Cost ratio up, margins lower, net profit sharply down
Gross margin fell to 12.4% in 1Q26, down from 14.4% in 1Q25, as the cost ratio on sales, contract work, services, and rental rose to 88% of revenues from 86%. SG&A expenses were broadly flat at Bt122m. Finance costs fell 46% YoY to Bt4m, reflecting lower short-term borrowings. Net profit fell 57% YoY to Bt23m, a net margin of 1.9%.
Cash down, liabilities falling faster
Total liabilities fell 9% to Bt2,596m, driven by lower short-term bank loans and reduced trade payables. The D/E ratio eased to 0.71x from 0.79x at year-end 2025. Cash and cash equivalents fell to Bt689m from Bt904m at the end of 4Q25, with the company reporting net cash used in operating, investing, and financing activities during the quarter.

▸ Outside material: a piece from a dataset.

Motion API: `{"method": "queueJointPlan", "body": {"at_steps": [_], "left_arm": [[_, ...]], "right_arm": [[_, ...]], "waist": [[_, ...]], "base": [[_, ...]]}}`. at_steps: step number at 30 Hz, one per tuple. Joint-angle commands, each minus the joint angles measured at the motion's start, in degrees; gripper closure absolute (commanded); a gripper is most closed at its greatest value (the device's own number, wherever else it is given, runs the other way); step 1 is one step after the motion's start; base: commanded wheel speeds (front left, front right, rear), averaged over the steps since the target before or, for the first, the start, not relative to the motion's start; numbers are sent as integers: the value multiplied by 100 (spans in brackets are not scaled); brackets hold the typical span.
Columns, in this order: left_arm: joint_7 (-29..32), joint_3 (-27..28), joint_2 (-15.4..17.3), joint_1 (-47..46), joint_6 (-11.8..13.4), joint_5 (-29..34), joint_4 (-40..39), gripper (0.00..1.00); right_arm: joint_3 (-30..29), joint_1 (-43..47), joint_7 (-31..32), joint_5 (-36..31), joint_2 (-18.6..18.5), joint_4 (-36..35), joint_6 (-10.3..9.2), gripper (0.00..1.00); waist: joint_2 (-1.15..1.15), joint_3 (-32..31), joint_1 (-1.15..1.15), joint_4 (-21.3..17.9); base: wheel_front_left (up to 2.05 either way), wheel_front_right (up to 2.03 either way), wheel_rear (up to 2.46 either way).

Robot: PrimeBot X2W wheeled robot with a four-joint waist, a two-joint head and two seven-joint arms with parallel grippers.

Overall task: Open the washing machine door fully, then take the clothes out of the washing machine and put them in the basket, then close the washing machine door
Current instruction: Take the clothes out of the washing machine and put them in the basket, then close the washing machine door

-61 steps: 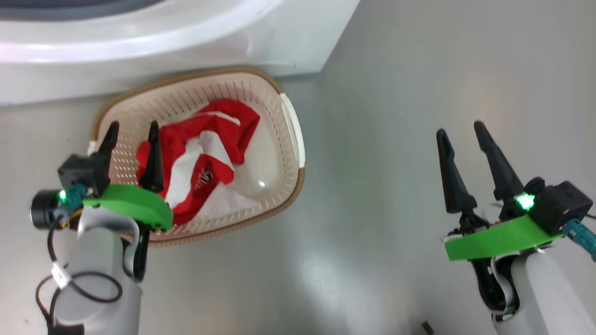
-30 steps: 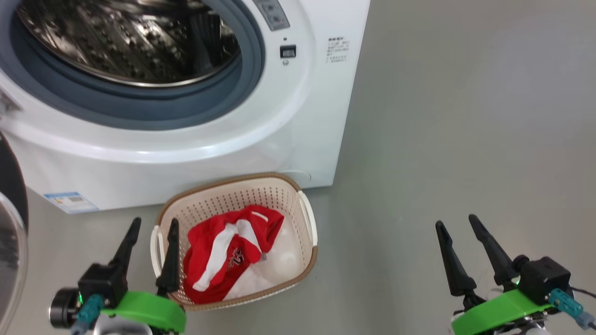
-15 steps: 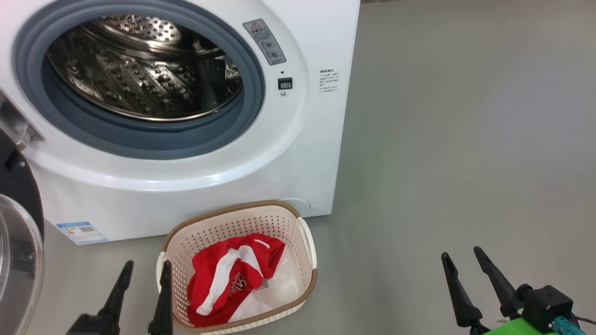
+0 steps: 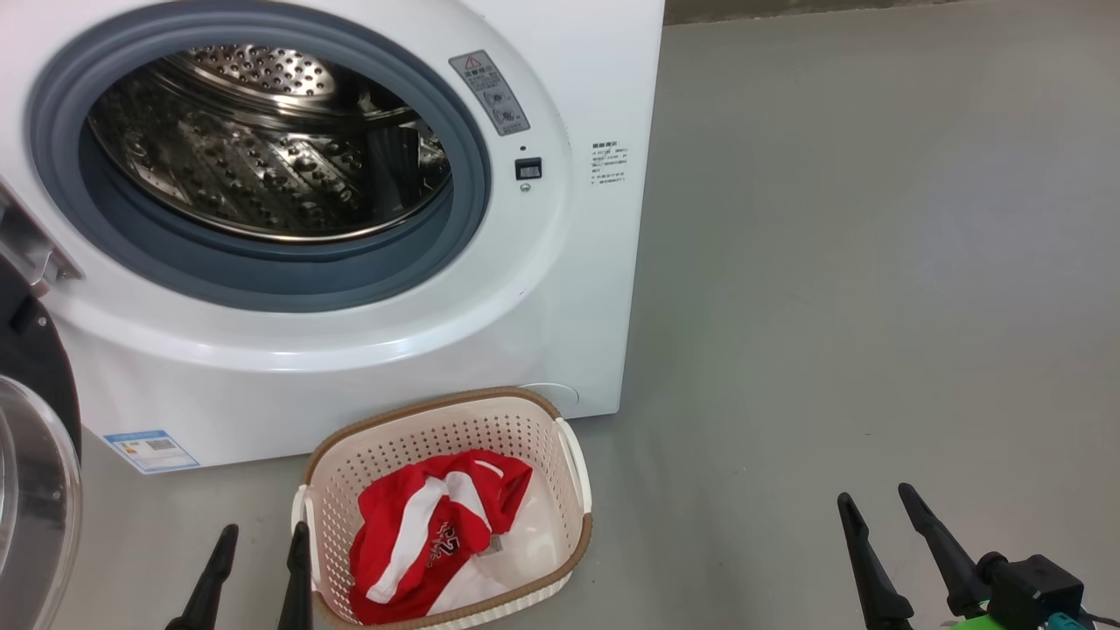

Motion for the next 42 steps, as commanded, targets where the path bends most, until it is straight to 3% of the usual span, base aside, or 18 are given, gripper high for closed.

What the numbers don’t show
Comparing the 4Q25 MD&A alongside 1Q26, a couple of things stand out.
The litigation provision: booked in 4Q25, not mentioned in 1Q26
The 4Q25 MD&A named a single item as the primary reason SG&A rose 30.5% in FY25: a Bt126m provision for non-current liabilities arising from litigation with a state enterprise. Provisions of this size are typically recognized once and do not require re-disclosure each quarter. The 1Q26 MD&A nonetheless provides no update on the underlying dispute, its current status, or whether the matter has progressed or been resolved.
Contract work: named in both directions, never broken down
The 4Q25 MD&A attributed FY25’s 28.7% revenue rise to “growth in revenues from sales and contract work.” The 1Q26 MD&A attributes the 10% YoY revenue decline to “the decline in revenues from contract work,” with sales no longer named as a driver. Both filings identify contract work as the primary explanatory variable, and neither discloses contract work as a share of total revenues nor provides any commentary on project backlog or pipeline.